[Stored records]
☆ ☆ ☆ ☆
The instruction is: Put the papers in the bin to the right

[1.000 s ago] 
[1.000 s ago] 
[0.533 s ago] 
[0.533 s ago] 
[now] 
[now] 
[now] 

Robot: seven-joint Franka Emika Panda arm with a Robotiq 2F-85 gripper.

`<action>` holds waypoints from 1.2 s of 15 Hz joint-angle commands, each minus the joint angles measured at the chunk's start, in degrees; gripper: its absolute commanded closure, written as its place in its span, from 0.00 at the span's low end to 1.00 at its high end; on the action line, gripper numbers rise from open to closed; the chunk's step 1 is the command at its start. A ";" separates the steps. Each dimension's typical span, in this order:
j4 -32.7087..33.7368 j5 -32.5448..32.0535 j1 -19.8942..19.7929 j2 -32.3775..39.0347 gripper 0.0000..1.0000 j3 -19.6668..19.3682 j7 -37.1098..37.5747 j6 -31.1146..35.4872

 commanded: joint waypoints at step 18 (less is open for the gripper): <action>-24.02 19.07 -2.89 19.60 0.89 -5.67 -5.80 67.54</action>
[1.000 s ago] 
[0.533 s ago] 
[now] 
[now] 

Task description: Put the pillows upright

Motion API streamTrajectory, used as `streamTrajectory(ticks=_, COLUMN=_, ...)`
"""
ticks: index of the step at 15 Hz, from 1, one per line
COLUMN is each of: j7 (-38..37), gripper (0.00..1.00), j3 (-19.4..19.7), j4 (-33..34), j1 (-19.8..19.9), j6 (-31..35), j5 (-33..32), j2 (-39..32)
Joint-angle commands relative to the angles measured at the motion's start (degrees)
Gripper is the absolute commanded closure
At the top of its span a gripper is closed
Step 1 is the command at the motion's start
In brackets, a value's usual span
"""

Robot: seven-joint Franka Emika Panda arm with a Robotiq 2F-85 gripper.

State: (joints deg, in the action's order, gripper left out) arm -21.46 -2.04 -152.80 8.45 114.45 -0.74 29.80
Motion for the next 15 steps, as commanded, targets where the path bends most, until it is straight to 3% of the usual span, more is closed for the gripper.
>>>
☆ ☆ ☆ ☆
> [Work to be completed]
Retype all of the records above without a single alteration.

> [Your solution]
The instruction is: Put the papers in the bin to the right

[1.000 s ago] 
[1.000 s ago] 
[0.533 s ago] 
[0.533 s ago] 
[now] 
[now] 
[now] 

Robot: seven-joint Franka Emika Panda arm with a Robotiq 2F-85 gripper.

`<action>` holds waypoints from 1.2 s of 15 Hz joint-angle commands, each minus the joint angles measured at the chunk's start, in degrees; gripper: its absolute commanded closure, written as its place in its span, from 0.00 at the span's low end to 1.00 at its high end; on the action line, gripper numbers rise from open to closed; the chunk's step 1 is the command at its start. A ";" separates the steps. Each dimension's typical span, in this order:
j4 -32.7087..33.7368 j5 -32.5448..32.0535 j1 -19.8942..19.7929 j2 -32.3775..39.0347 gripper 0.0000..1.0000 j3 -19.6668..19.3682 j7 -37.1098..37.5747 j6 -31.1146..35.4872

 commanded: joint waypoints at step 18 (less is open for the gripper): <action>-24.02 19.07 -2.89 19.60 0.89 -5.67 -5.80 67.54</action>
[1.000 s ago] 
[0.533 s ago] 
[now] 
[now] 

Task description: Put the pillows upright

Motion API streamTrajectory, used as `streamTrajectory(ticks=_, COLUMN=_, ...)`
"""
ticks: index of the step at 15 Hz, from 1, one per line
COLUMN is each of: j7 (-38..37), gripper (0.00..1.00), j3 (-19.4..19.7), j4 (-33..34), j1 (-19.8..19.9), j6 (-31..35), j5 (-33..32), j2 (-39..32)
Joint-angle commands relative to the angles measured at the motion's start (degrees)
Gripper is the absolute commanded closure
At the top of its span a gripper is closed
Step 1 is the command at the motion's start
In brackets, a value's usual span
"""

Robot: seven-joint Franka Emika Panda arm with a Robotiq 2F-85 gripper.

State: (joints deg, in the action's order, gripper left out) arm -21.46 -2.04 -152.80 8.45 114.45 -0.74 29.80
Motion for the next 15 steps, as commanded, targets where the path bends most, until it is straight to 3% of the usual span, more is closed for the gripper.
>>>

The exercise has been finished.